Tuesday, March 10, 2015

File System Stacks in Clive

In clive, The different file systems and file system tools can be combined and used together to provide features like file access, backups, history dumps, and performance measurement. For example, this is a non-trivial stack out of the multiple ones we use:

This stack traces calls made to a caching file system that relies on a local file system to cache a remote file system (wait, there is more), the remote file system serves a caching file file system that relies on a local memory-only file system to cache a local file system (at the remote machine). Confusing, isn't it? But that is the nice thing, that you can build complex stacks out of simple file system trees.

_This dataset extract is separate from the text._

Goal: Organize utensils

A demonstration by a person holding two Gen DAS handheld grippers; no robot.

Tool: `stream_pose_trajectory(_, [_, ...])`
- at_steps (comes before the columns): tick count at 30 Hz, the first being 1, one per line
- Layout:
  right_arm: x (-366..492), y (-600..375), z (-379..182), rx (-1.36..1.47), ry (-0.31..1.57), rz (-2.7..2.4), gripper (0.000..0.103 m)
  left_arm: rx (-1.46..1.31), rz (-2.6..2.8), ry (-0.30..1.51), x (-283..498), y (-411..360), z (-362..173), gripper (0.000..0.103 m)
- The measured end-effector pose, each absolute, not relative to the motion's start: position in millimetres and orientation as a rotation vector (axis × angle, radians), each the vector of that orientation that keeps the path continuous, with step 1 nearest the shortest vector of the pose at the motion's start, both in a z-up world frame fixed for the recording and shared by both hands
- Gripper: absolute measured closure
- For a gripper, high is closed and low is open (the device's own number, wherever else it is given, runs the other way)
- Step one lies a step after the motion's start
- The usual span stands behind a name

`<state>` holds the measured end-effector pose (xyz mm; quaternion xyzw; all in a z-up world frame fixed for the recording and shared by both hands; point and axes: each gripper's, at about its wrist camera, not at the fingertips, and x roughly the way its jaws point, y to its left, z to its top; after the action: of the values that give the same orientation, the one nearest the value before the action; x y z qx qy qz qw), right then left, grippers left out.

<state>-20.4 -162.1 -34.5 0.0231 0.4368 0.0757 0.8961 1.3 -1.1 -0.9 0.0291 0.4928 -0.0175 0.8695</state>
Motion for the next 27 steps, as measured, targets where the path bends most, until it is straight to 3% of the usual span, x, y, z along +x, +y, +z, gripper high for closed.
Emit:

This is an example of code:

             zx1, err := lfs.New("a tree", "/foo", lfs.RW)
             zx2, err := mfs.New("a cache")
             tr1 := trfs.New(zx1)
             tr2 := trfs.New(zx2)
             cfs, err := cfs.New("a cached tree", tr1, tr2, cfs.RW)
             err := <- cfs.Mkdir("/a/b", zx.Dir{"mode:": "0775"})
This code builds a different stack: Creates a ZX tree for an underlying UNIX tree at /foo, and then a ram-only file tree, a tree that traces calls to the first, one that traces calls to the second, and a caching file tree that relies on the two tracing trees. Now we can trace calls to a cached file tree and see the calls to each one of the trees (the cache and the cached ones).
There is yet another draft of how stacks work in Clive in the clive file system stacks TR found in the Lsub web site.